El intento multitudinario de Melilla fue una prueba más de que hay miles, millones de personas dispuestas a correr el riesgo de fracasar, incluso de morir, con tal de salir de la miseria, o de la guerra, o del desamparo. Conocen esa otra manera de vivir, la de las oportunidades, la del trabajo, la del bienestar. La conocen de oídas, porque así se lo contaron los que tuvieron suerte en anteriores saltos de la valla. La conocen por la televisión, o por internet, o porque se la imaginan en sus sueños de hambre y de infortunio. Y se arriesgan fuera de la ley, qué le van a hacer. Fuera de la ley de los otros, claro, de la ley del más fuerte, de la ley de los verdugos de pobres.

En la valla de Melilla fueron más de 30 muertos y 400 heridos a palos y a balazos; en el tráiler de San Antonio, Texas, 51 asfixiados por el calor sofocante, encerrados y sin agua; en el Mediterráneo, en el Atlántico y en quién sabe qué mares y qué ríos, ya ni se cuentan porque es tragedia cotidiana. Pero todo esto, ¿a quién le importa?

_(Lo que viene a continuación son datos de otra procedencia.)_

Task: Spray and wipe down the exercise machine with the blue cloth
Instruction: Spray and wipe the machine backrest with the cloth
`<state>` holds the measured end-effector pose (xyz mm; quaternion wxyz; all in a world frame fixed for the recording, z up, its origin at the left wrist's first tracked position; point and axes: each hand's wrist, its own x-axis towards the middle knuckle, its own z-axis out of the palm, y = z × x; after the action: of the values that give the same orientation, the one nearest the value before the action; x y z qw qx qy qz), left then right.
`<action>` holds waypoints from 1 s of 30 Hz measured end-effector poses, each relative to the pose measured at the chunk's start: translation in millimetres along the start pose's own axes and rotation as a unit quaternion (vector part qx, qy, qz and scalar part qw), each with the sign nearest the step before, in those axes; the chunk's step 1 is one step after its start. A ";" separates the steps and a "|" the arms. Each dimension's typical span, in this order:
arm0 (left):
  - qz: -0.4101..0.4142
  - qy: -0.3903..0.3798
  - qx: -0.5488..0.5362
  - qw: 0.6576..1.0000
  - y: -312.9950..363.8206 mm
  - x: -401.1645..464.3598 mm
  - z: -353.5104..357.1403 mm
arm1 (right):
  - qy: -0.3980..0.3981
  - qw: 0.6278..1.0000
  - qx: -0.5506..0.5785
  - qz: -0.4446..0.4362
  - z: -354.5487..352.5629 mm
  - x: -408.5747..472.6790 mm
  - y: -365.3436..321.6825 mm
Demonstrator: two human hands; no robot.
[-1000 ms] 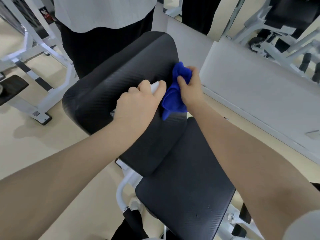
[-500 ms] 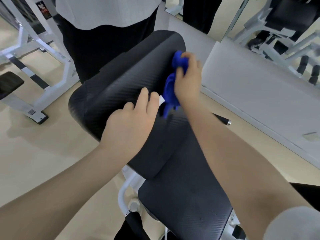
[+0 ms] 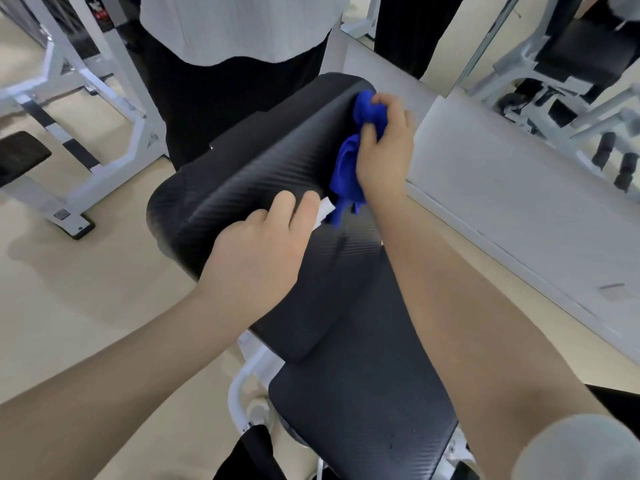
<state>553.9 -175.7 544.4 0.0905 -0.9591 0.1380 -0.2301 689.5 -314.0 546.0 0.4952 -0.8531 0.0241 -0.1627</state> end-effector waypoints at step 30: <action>-0.003 -0.138 0.216 0.967 -7.2 13.2 -31.0 | -0.209 0.970 -0.111 0.047 -56.4 -71.7 62.4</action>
<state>552.3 -176.3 578.8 0.3130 -0.9396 0.0685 -0.1204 612.1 -378.4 500.4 0.3987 -0.9156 -0.0224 0.0466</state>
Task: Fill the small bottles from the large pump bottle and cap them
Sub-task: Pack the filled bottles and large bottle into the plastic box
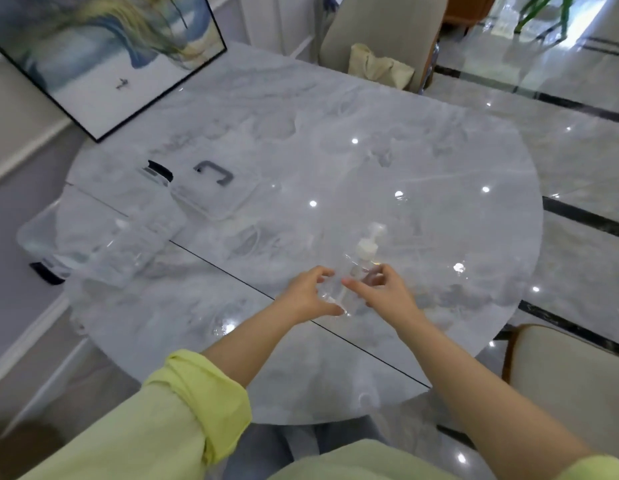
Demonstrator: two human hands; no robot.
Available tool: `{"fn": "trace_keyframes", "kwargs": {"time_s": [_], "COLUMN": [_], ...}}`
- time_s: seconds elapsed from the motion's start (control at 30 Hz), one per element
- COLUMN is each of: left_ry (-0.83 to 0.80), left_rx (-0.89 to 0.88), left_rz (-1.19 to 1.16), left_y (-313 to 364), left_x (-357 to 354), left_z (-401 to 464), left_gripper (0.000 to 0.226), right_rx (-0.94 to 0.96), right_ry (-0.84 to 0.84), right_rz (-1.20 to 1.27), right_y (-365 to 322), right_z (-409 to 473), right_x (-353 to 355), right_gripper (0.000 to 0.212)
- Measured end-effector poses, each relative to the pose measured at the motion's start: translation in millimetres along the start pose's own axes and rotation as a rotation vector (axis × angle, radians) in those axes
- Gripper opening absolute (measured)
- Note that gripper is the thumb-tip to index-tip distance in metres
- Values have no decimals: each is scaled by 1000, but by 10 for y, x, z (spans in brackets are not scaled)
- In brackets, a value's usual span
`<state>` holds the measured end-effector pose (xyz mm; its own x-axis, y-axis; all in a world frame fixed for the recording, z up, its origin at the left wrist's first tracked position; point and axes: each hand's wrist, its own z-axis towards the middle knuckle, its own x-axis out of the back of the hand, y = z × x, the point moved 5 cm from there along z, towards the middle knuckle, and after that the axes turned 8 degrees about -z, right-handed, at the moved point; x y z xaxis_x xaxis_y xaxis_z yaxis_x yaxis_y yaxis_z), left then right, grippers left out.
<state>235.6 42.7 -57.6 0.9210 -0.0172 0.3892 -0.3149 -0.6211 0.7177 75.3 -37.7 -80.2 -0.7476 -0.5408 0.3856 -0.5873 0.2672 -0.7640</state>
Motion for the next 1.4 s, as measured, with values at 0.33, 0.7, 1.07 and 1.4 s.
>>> {"fn": "trace_keyframes", "kwargs": {"time_s": [0.33, 0.7, 1.07, 1.4], "left_ry": [203, 354, 182, 283], "left_rx": [42, 57, 104, 95], "left_rz": [-193, -191, -715, -593], "left_y": [-879, -2043, -2423, -2334], "left_x": [1146, 2559, 3383, 4263], "left_z": [-952, -1885, -1999, -1534], "left_gripper": [84, 72, 51, 60], "right_rx": [128, 274, 306, 283], "right_ry": [-172, -263, -410, -307], "right_rz": [-48, -80, 93, 359], "right_y": [-959, -1810, -2289, -2851], "right_z": [-538, -1322, -1406, -816], "right_x": [-1462, -3216, -3941, -4298], "right_gripper": [52, 44, 40, 50]}}
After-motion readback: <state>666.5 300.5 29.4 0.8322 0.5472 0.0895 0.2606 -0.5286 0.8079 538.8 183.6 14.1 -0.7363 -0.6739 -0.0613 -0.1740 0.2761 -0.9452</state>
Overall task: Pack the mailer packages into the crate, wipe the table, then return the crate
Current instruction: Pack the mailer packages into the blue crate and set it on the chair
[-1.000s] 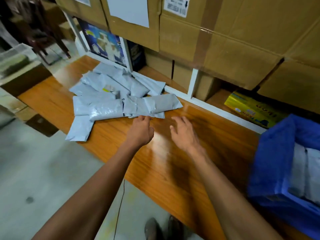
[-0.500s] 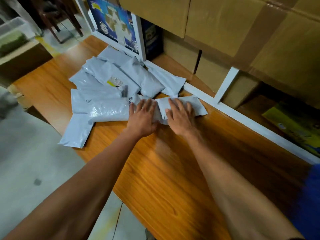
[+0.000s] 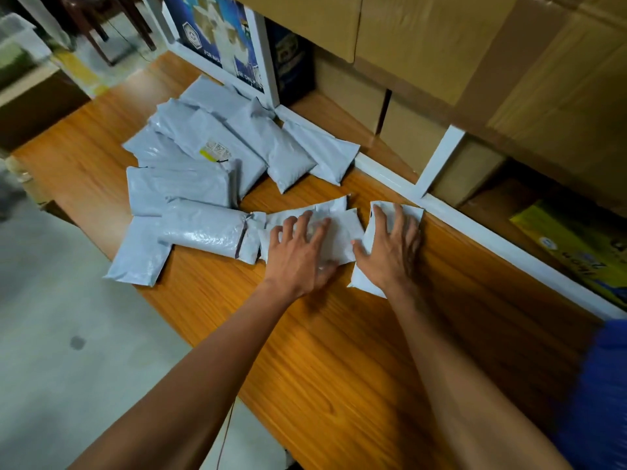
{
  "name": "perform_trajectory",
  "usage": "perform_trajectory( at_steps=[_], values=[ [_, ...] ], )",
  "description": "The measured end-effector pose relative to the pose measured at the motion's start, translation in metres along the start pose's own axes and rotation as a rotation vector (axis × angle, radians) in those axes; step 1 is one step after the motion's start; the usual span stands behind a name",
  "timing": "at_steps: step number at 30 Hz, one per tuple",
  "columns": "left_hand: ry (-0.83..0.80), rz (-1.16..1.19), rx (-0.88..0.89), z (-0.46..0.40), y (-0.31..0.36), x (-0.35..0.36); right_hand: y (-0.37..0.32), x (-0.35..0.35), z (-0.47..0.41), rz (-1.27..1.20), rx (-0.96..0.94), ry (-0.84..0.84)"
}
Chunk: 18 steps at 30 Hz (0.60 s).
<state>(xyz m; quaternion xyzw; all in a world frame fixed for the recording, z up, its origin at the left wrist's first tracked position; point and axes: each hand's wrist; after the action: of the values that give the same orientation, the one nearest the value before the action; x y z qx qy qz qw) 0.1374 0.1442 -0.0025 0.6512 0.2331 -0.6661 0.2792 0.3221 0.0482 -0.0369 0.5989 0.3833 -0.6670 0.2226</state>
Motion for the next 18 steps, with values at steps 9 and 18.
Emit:
perform_trajectory(
  at_steps=[9, 18],
  values=[
    [-0.008, -0.094, -0.048, 0.031, 0.056, -0.001, 0.029, -0.009, 0.052, 0.045, 0.019, -0.002],
    [-0.058, 0.120, 0.124, 0.042, 0.079, 0.051, 0.040, 0.000, 0.082, 0.055, 0.061, -0.041]
  ],
)
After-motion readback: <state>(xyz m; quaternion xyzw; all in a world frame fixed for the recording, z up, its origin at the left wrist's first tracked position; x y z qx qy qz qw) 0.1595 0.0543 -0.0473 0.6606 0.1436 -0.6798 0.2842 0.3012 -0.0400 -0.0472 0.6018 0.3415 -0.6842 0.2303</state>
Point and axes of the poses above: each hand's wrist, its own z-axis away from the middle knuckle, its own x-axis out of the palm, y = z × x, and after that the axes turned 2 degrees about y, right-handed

Ante esta desesperada migración de los más pobres y ante las amargas consecuencias que sólo ocupan portadas si la desgracia es cercana o desmedida, se conmueven solamente los familiares anónimos de las víctimas si es que llegan a enterarse; sólo se ocupan y preocupan los escasos colectivos capaces de movilizarse por empatía, que apenas cuentan con medios para ser eficaces. A la mayoría, al personal que estos días se afana en programar sus fiestas, vacaciones y ocios disfrutones, quizá les acompañe una leve y fugaz desazón por la magnitud y espectacularidad de la tragedia, qué pobre gente. A los políticos les importa, sí que les importa, pero sólo para cargar sin miramientos contra el Gobierno si son oposición y para sacar pecho por su eficacia si son Gobierno. Puro aprovechamiento electoral. Los muertos, los desesperados de la miseria, les importan un pimiento; es que no cumplieron la ley. La de los poderosos, claro.